Una vez planteados los hechos vayamos al análisis de los mismos.  Cuando un gobierno recauda 100 unidades monetarias y gasta 120 unidades monetarias, hay un déficit fiscal. Este desequilibrio fiscal puede ser financiado por endeudamiento, es decir, por recursos que alguien le presta al gobierno con la expectativa de cobrar en el futuro no sólo lo que prestó sino intereses. La evolución del ratio deuda pública/PIB que relatamos en el primer párrafo puede mover a engaño. Que dicha relación haya bajado en algunos lapsos (1880-1914 y 1946-1975) no significa solamente que el stock de deuda haya bajado sino que la velocidad a la cual crece la deuda sea menor a la velocidad a la cual crece el PIB. Y eso es lo que debe haber sucedido porque desde después de la primera guerra mundial podríamos decir que en el 80% de los años los fiscos de los países desarrollados tuvieron desequilibrio. Pero el período de la segunda posguerra a mediados de los años setenta fue uno de altas tasas de crecimiento económico. Pero también de significativos déficit fiscales. ¿Por qué sucedió eso?
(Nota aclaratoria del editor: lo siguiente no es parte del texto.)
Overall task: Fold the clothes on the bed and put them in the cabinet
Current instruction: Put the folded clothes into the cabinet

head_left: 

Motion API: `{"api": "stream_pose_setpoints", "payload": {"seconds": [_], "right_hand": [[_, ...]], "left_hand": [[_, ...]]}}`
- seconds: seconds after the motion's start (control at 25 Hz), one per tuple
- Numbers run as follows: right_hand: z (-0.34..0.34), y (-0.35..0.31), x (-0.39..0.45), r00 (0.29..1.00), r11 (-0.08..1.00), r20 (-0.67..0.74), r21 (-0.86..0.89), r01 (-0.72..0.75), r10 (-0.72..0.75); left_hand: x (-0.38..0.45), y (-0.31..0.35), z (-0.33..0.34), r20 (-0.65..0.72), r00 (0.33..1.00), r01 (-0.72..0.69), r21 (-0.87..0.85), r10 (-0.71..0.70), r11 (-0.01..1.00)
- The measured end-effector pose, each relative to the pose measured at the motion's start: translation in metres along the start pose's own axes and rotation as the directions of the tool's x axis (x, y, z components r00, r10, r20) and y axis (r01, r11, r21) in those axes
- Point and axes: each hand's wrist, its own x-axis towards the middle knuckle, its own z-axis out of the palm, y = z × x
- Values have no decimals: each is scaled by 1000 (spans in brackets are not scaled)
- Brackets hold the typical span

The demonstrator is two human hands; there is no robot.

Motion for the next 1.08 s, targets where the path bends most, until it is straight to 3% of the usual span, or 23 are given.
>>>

Después de la segunda guerra mundial comienza a estructurarse definitivamente lo que luego se llamaría Estado de Bienestar, es decir, ese sistema estatal de subsidios y gastos “sociales” (vivienda, educación, salud, jubilaciones, seguro de desempleo, etc, etc.).

 

Pero también, observando la gráfica de la ratio deuda/PIB, tenemos que tener cuidado en sacar conclusiones rápidas por otras razones. Si bien podríamos afirmar que después de los años 30’s los déficit fiscales comenzaron a ser parte del escenario económico habitual hay que tener en cuenta el canal de financiamiento del mismo. Habíamos dicho que uno era la deuda, pero otro podría ser el financiamiento monetario a través del banco central. Más claro: ante la necesidad de conseguir recursos no tributarios el gobierno solicita al banco central que emita dinero y se lo preste. Mi duda es la siguiente: este tipo de deuda, la que contra el gobierno con el banco central, ¿está siendo considerada dentro de la gráfica? Porque muchas veces se deja de lado la deuda intra-sector público, es decir, la deuda que tiene el gobierno con otros organismos públicos como pueden ser el banco central, los fondos de pensión estatales o bancos estatales. Y sólo se consideran aquellos pasivos que tienen los gobiernos con los mercados voluntarios de deuda (fondos de inversión, particulares, etc.).

 

Para terminar: el crecimiento del stock de deuda estatal en relación al PIB que se viene manifestando en los últimos 30 años en los países desarrollados muestra la no sostenibilidad del esquema. En algún momento el gobierno deja de tener crédito y tiene que hacer el ajuste. ¿Estamos frente a ese momento o aún los gobiernos de los países desarrollados tienen margen para seguir endeudándose a una velocidad mayor de lo que crece su economía?